Easy to Build, Hard to Detect: How to Track Biological Arms?

Iraq's prolonged cat-and-mouse game over its biological arsenal has thrown the spotlight on the difficulties the international community faces in trying to eliminate these weapons of mass destruction.

Since 1972, some 140 nations have signed a cold-war-era pact that bans the development, production, and stockpiling of biological arms.

But recognizing that the Biological Weapons Convention went into effect without any mechanism for monitoring or enforcing compliance, and amid growing fears of proliferation, countries began working several years ago to strengthen the global agreement.

As the fourth year of closed-door negotiations begins, it is becoming clear that Saddam Hussein is far from alone in holding out on biological weapons.

As many as 15 countries, including Iraq, Russia, Syria, Iran, Israel, China, North Korea, and Taiwan are known or suspected to be trying to develop the ability to build biological arsenals.

President Richard Nixon unilaterally ended America's biological weapons program in 1969.

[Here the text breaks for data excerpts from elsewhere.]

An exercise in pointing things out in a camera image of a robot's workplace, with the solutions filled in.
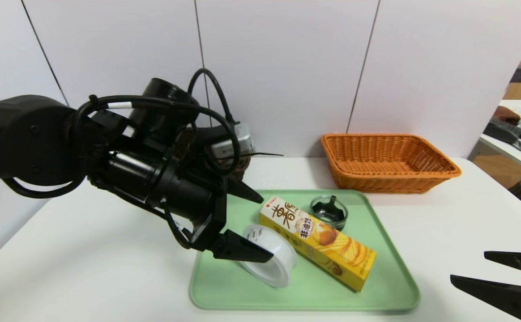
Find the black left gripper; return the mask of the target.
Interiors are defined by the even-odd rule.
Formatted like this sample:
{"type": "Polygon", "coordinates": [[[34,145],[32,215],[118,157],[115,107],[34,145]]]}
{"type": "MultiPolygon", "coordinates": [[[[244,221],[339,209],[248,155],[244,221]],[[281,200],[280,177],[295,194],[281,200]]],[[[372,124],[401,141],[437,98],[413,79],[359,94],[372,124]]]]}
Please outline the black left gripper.
{"type": "Polygon", "coordinates": [[[212,250],[216,259],[266,263],[273,253],[226,230],[226,194],[261,204],[257,191],[238,178],[218,174],[199,164],[182,167],[163,161],[152,176],[146,204],[154,208],[185,249],[212,250]]]}

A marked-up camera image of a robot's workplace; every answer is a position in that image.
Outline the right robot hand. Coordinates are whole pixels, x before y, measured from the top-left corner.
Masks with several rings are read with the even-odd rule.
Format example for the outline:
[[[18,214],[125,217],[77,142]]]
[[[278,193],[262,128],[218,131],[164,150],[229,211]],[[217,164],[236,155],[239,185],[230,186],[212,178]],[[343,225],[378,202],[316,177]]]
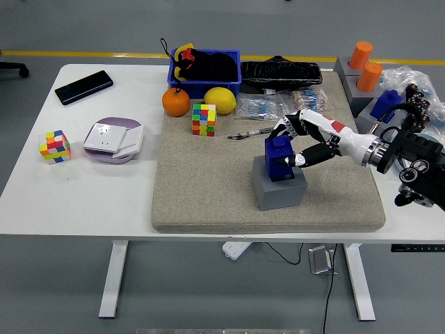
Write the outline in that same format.
[[[316,145],[277,160],[280,165],[300,168],[320,164],[335,156],[347,156],[356,164],[367,166],[378,144],[376,136],[357,134],[339,121],[311,109],[285,115],[268,138],[272,140],[281,135],[287,135],[291,140],[297,136],[310,136],[317,141]]]

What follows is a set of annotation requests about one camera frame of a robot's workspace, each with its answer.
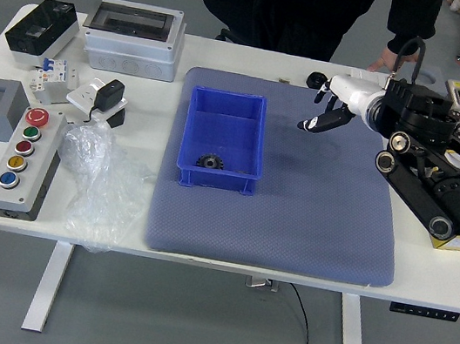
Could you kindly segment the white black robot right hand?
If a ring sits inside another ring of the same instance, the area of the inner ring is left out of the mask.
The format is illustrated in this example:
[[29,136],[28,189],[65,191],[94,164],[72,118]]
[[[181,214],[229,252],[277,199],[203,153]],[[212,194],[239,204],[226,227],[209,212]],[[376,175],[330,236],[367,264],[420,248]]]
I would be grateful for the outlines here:
[[303,131],[320,133],[346,125],[353,118],[359,117],[371,131],[378,132],[376,117],[384,92],[379,84],[369,80],[335,75],[321,85],[314,99],[319,104],[325,94],[331,94],[325,112],[302,120],[297,127]]

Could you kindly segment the person's left hand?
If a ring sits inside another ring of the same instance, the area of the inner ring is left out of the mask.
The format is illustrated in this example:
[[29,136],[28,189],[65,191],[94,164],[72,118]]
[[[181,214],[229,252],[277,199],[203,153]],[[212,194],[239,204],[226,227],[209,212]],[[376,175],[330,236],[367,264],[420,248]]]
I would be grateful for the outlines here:
[[367,67],[367,71],[373,72],[382,69],[391,72],[398,71],[405,63],[416,63],[418,58],[418,52],[402,54],[401,57],[398,57],[397,54],[389,50],[388,47],[385,47],[379,58],[374,60],[374,62]]

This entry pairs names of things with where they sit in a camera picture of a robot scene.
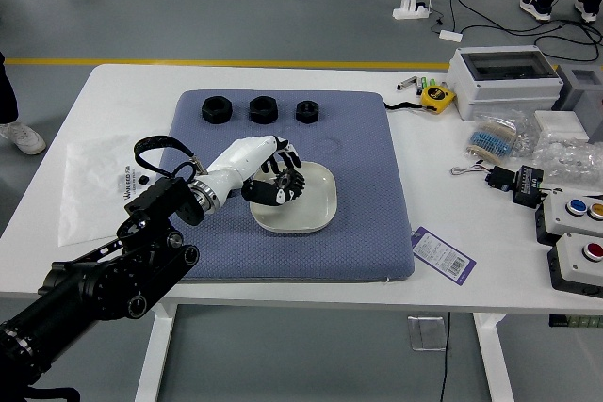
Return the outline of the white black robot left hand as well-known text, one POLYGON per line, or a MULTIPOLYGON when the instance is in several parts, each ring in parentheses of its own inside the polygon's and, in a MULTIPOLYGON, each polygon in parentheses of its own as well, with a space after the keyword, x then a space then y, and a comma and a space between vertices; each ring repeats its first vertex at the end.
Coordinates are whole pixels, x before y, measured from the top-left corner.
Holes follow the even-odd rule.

The reality of germ warfare became apparent in 1992, when Russian President Boris Yeltsin publicly admitted Moscow had conducted an offensive biological program for 20 years, and ordered the effort terminated. While there are doubts that Russia has completely abandoned its program, the disclosure drew attention to the global dangers of biological weapons - even though germ warfare is not new.

Old idea, new technology

In the 14th century, the Tatars catapulted plague victims' bodies into the besieged city of Kaffa on the Crimean peninsula. In Colonial America, the English deliberately gave Indians blankets used by smallpox patients.

What is new is the technological advances that allow lethal microbes to spread rapidly and widely, according to Graham Pearson, who formerly headed Britain's Porton Down chemical and biological defense operation.

"Iraq has a very real capability" to produce and deliver some of these biological agents, according to what United Nations weapons inspectors have so far uncovered, says Dr. Pearson. Among other substances, Iraq has produced anthrax and botulinum toxin, Person said in a report for the Washington-based Henry L. Stimson Center, which studies such matters.

Iraq had spray tanks, remotely piloted vehicles, aerial bombs, rockets and missiles, able to deliver such substances, according to Pearson's study, which was based on UN inspectors' reports.

Iraq did not belong to the international agreement when it was developing its biological industry, notes Amy Smithson, an arms control verification expert from the Stimson Center. It was only obliged to sign after the 1991 Gulf War.

Countries such as Iraq don't want to give up their biological arms capability for simple reasons. Such weapons are inexpensive to produce and deliver. "Biological weapons are far more effective on a weight-per-weight basis than chemical weapons. Indeed, they are comparable to nuclear weapons," says Pearson.

Another major reason is that their research and development can be camouflaged. In the drug industry, for instance, certain substances can have legitimate uses. And there is the political influence and power a nation gains when neighbors suspect it has biological capability.

Industrial secrecy an issue

The question of industrial secrecy has emerged as one of the key stumbling blocks in the protracted negotiations to strengthen the biological weapons ban. Countries are concerned that on-site verification could result in the detection and appropriation of valuable commercial and military secrets.

Gillian Woollett of the Pharmaceutical Research and Manufacturers of America says, "The issue is: 'Are you really making what you say you're making?' We have no problem in confirming that we are indeed making medicines." But she adds that such matters as a factory's capacity, for example, "would be more of a confidential business issue."

Wrangling over these issues has thus far produced a nearly 250-page "rolling text" in addition to the original four-page treaty. Negotiators soon will begin the second of four planned sessions in 1998 in Geneva, where they hope to produce a final result sometime this year or next.

President Clinton raised the talks' profile in his State of the Union address last month. He was joined by the European Union in urging completion of negotiations this year. Some diplomats feel that a psychological barrier was crossed in 1997 when the Chemical Weapons Convention finally went into effect. It is the first disarmament treaty to provide for on-site verification.

Although Iraq's capability has helped to focus attention on the talks, Dr. Smithson warns that countries are not taking them seriously enough.

"The amount of concern for the situation in Iraq in comparison with the level of interest in the negotiations" is far apart, she cautions.

"This treaty is the front line of defense," she says. But in a career of working on arms control, she notes, "this is the toughest verification challenge" because biological agents are so easy to conceal.